Local authorities in Britain’s second largest city of Birmingham have forced a homeless couple to live in a house where mushrooms have started to grow and molds rot everything as a result of excessive damp and filth.
The Sun newspaper said in report on Monday that Mark Kent and Mary Whitmore, a couple both 20, had been living for three years in a property in Kings Norton, Birmingham, which is covered in blotchy black mold stains and filled with a musty stench of fungus.
The report said tiles in the shower of the damp-ridden abode were shockingly covered with mushrooms. It said the couple could not even do a full food shopping because everything they brought to the house could be destroyed by molds within 48 hours.
It said the couple, who call the home a “nightmare”, were suffering from various diseases as a result of the unhealthy living condition.
The Sun also published images of the house on its website, asking whether it was “Britain’s worst council house.”

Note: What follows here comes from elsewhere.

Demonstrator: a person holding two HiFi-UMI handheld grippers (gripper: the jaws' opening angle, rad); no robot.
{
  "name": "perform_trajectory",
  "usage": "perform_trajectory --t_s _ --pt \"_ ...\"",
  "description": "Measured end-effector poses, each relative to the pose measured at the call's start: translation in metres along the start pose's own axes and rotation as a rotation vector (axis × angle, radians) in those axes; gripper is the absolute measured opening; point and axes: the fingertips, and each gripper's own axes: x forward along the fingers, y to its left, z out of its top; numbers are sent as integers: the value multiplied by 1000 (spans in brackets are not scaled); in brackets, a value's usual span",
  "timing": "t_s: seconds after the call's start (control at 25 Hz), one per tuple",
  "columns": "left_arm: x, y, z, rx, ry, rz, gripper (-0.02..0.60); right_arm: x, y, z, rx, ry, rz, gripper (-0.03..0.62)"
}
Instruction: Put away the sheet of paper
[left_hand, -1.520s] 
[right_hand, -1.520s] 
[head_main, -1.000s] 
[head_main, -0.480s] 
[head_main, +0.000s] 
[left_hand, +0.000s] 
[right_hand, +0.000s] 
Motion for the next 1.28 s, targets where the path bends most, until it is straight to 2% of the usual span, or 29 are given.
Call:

There have been other reports showing that councils and local authorities in Britain force homeless people, especially those who had escaped violence and poverty at home, into houses with poor living conditions.
Britain’s number of homeless people has increased over the past years, mainly as a result of government austerity measures. The government denies the cuts to social care budgets have had any role to play although it admits that authorities are lagging behind in their plans to eradicate homelessness in Britain in the next 10 years.
Official estimates suggest that more than a fifth of Britain’s population, or about 14 million people, live under the poverty line. The country is Europe’s second biggest economy in terms of creating wealth.